* **TASK DESCRIPTION**
Lines before the one containing "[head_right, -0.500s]" are left out; output the rest of the data exactly, through the final line.

* **AVAILABLE RECORDS**

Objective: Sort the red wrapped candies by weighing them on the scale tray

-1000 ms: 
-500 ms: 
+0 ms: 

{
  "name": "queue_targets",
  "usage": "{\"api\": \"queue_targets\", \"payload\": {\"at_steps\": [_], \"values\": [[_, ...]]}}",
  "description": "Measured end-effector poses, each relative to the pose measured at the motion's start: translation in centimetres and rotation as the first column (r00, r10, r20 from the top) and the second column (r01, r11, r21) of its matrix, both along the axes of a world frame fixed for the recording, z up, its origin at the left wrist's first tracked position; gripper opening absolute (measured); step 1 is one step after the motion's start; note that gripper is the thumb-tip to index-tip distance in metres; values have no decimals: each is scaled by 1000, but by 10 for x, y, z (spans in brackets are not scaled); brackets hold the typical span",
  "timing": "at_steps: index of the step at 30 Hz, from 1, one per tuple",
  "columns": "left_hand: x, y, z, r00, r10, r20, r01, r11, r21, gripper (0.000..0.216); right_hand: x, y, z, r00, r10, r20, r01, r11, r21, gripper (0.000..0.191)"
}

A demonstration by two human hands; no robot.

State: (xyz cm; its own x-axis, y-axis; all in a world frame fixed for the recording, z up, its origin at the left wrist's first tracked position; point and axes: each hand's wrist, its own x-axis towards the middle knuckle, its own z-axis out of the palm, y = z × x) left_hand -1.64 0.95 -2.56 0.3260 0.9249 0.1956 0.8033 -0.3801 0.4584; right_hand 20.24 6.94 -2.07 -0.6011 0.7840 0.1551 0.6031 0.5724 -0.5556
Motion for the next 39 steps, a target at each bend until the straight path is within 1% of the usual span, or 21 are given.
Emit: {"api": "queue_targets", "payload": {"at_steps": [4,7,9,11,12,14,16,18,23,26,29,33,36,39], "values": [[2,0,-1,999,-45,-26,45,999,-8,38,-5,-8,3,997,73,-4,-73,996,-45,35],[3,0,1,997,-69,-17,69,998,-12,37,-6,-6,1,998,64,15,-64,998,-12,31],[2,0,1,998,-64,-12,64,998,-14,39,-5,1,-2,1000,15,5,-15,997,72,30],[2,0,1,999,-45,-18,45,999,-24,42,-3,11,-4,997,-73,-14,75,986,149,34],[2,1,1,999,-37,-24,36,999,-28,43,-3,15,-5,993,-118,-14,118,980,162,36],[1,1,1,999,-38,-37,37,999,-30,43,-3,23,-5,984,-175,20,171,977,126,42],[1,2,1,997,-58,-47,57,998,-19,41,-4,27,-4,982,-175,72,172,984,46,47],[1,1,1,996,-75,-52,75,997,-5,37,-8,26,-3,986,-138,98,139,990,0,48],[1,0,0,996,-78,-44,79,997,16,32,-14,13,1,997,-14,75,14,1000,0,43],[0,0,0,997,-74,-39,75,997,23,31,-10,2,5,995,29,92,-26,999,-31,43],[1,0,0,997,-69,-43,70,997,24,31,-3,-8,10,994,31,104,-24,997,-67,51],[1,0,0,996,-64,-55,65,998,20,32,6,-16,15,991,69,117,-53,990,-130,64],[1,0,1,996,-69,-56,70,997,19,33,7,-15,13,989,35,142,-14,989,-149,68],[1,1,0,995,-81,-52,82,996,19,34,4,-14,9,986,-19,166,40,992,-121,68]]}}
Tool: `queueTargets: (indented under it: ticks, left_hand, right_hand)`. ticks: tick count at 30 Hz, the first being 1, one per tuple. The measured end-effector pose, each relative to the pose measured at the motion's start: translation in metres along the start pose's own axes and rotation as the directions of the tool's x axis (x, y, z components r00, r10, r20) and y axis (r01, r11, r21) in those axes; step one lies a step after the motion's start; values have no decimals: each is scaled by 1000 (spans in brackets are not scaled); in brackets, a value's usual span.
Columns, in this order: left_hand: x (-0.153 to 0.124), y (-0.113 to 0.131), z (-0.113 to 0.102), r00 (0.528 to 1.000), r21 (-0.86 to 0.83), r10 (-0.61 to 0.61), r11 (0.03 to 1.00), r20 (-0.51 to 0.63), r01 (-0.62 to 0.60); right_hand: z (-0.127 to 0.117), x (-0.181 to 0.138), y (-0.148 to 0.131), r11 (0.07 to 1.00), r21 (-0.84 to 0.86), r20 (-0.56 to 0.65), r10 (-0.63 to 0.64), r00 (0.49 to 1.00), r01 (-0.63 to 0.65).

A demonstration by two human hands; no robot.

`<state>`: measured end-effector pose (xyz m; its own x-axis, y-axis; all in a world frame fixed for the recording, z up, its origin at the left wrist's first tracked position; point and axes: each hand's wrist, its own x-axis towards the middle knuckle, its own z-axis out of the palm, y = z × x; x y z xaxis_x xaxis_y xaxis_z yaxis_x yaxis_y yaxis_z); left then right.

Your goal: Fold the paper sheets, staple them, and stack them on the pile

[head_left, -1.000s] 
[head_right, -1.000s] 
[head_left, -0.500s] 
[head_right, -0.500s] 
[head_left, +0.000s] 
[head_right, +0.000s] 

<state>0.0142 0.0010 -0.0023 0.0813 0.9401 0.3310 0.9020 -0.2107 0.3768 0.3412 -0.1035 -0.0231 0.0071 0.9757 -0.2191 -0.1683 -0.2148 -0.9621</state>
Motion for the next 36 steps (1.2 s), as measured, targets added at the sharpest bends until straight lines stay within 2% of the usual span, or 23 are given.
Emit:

* **EXERCISE OUTPUT**
[head_right, -0.500s] 
[head_left, +0.000s] 
[head_right, +0.000s] 

<state>0.0142 0.0010 -0.0023 0.0813 0.9401 0.3310 0.9020 -0.2107 0.3768 0.3412 -0.1035 -0.0231 0.0071 0.9757 -0.2191 -0.1683 -0.2148 -0.9621</state>
Motion for the next 36 steps (1.2 s), as measured, targets added at the sharpest bends until straight lines stay within 2% of the usual span, or 23 are given.
Emit:

The answer has been written out in full.